▸ **DIRECTIONS FOR THIS TASK**
Give again, word for word, the lines below that run from the line with "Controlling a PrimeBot" through the line with "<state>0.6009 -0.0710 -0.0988". Drop the pictures.

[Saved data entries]
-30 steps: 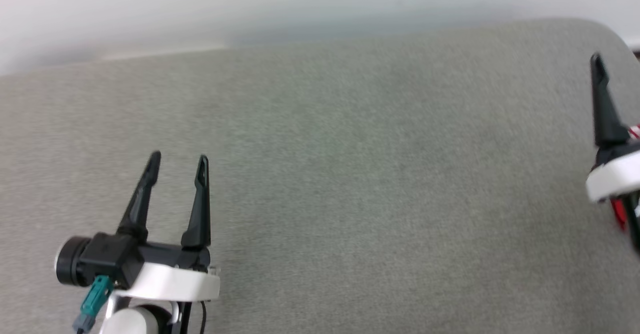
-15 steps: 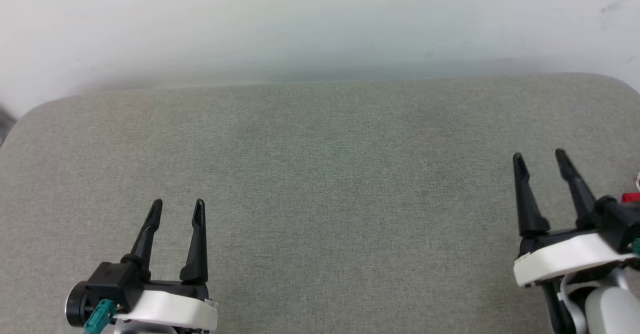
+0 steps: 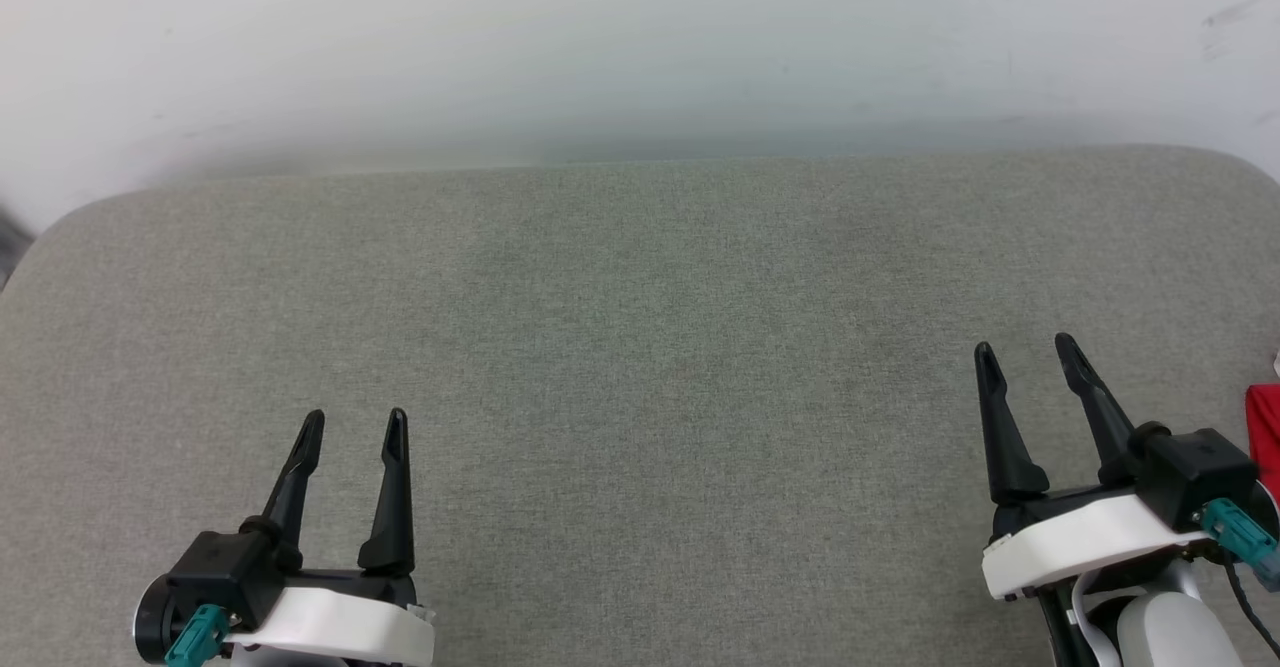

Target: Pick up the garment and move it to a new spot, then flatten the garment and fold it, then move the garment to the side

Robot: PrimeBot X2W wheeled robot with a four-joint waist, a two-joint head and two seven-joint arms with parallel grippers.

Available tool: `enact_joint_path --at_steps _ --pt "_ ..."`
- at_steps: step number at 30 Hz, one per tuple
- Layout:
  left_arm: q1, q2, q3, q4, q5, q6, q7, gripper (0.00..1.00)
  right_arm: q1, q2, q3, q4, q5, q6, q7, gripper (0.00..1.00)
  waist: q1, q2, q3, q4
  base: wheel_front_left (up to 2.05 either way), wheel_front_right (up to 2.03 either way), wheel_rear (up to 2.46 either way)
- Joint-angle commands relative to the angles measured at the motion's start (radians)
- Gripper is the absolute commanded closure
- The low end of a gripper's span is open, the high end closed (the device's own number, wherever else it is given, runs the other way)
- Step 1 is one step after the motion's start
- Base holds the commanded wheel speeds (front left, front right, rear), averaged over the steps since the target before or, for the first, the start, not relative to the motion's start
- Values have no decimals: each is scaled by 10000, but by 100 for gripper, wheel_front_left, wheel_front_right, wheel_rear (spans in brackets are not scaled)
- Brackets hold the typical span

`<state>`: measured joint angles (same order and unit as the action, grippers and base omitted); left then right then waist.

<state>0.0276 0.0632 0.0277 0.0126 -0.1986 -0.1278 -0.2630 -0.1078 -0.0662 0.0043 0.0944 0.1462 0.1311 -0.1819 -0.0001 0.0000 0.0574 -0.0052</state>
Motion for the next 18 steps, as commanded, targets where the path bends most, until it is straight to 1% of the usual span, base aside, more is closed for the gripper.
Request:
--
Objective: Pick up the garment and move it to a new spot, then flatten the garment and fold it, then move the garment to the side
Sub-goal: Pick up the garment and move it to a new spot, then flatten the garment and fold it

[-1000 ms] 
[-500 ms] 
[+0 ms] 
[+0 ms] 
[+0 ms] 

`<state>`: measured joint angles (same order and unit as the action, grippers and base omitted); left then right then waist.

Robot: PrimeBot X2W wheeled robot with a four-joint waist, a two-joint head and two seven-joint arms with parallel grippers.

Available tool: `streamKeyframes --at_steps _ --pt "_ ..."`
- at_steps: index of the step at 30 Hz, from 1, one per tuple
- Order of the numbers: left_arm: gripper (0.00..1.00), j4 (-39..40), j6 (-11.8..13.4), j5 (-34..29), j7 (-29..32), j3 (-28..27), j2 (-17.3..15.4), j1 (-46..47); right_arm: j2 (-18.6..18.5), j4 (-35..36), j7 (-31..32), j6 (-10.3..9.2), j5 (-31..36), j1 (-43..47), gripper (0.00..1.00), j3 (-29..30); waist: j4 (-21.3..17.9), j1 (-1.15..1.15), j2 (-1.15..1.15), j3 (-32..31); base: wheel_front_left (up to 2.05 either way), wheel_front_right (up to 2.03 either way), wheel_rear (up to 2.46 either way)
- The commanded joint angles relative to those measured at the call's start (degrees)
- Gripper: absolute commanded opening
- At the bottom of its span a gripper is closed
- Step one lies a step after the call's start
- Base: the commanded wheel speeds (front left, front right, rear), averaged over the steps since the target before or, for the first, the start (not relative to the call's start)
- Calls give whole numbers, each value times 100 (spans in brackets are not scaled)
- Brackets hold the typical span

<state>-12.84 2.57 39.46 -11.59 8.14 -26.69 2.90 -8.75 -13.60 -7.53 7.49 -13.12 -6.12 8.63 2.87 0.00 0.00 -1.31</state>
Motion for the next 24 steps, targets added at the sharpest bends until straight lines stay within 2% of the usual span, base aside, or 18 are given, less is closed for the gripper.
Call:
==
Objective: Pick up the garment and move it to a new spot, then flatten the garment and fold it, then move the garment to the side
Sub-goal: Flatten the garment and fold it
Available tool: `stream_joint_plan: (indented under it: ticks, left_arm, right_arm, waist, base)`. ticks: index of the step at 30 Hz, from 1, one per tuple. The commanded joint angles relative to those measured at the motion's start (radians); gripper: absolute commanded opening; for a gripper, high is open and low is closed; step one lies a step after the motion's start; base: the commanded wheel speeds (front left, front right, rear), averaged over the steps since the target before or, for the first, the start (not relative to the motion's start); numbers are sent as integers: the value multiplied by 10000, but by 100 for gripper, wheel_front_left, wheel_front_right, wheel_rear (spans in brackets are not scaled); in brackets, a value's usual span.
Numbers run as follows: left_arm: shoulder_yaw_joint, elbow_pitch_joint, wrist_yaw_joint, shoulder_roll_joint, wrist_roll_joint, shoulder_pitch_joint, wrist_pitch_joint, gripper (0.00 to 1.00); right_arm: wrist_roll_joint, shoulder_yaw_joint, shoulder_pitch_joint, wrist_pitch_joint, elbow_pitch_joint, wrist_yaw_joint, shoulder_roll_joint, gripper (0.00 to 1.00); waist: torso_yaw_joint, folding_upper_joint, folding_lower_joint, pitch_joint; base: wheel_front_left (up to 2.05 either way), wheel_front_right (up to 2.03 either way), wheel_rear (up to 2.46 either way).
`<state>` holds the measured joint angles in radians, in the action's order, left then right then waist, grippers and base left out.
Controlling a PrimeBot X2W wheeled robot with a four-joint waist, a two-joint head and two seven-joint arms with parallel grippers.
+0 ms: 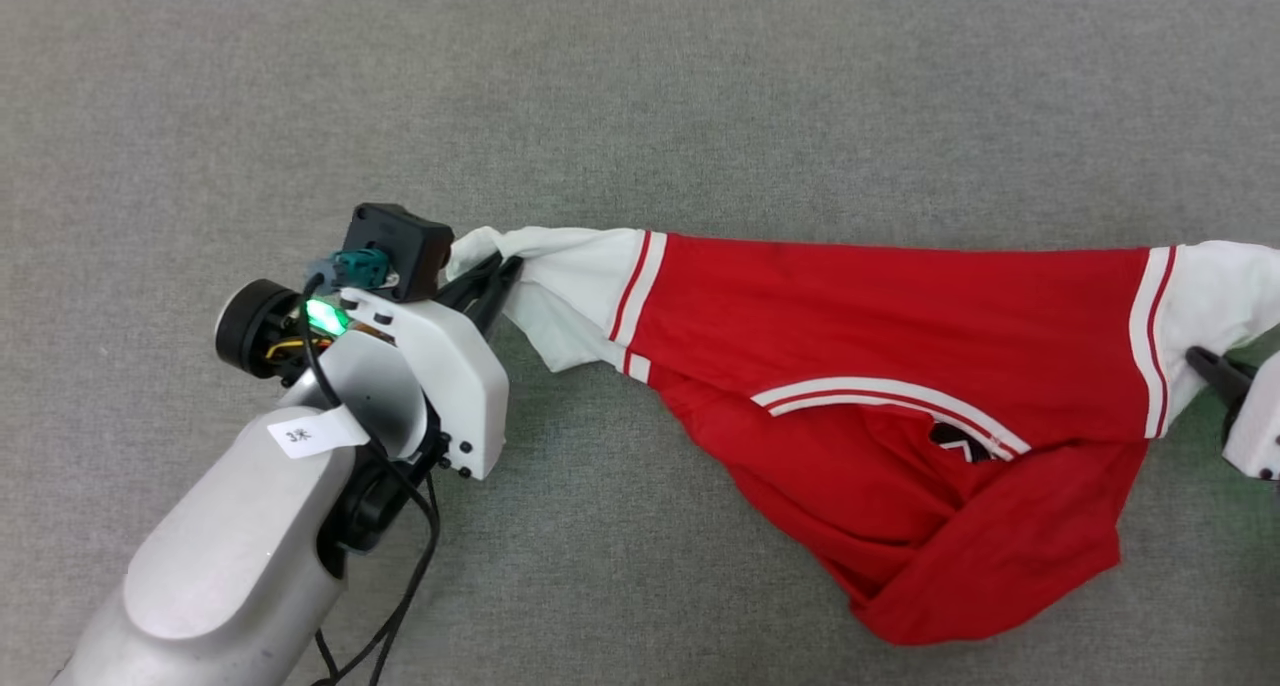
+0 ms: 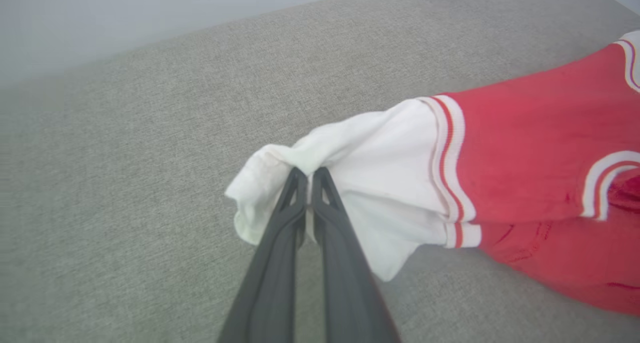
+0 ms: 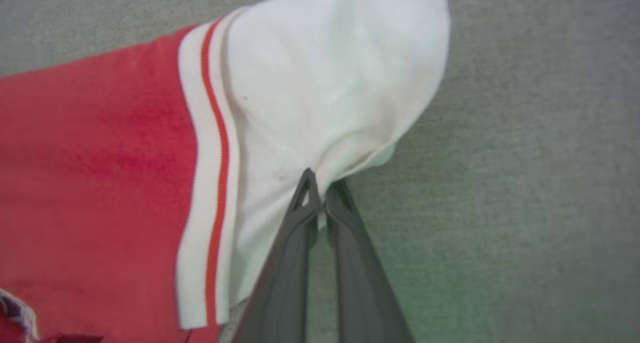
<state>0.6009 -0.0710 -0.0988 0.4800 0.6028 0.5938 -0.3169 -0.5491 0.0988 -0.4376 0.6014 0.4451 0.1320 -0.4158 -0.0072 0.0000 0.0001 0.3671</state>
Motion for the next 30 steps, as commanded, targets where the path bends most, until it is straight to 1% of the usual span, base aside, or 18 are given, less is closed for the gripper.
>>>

▸ **REPLY**
Controlling a PrimeBot X2W wheeled robot with a four-joint waist, a two-joint head and two seven-joint arms with parallel grippers.
+0 ms: 
+0 ms: 
+0 ms: 
<state>0.6009 -0.0710 -0.0988 0.4800 0.6028 0.5938 -0.3169 -0.5491 0.0988 -0.4376 0.6014 0.4451 0.1320 -0.4158 -0.0072 0.0000 0.0001 0.3671</state>

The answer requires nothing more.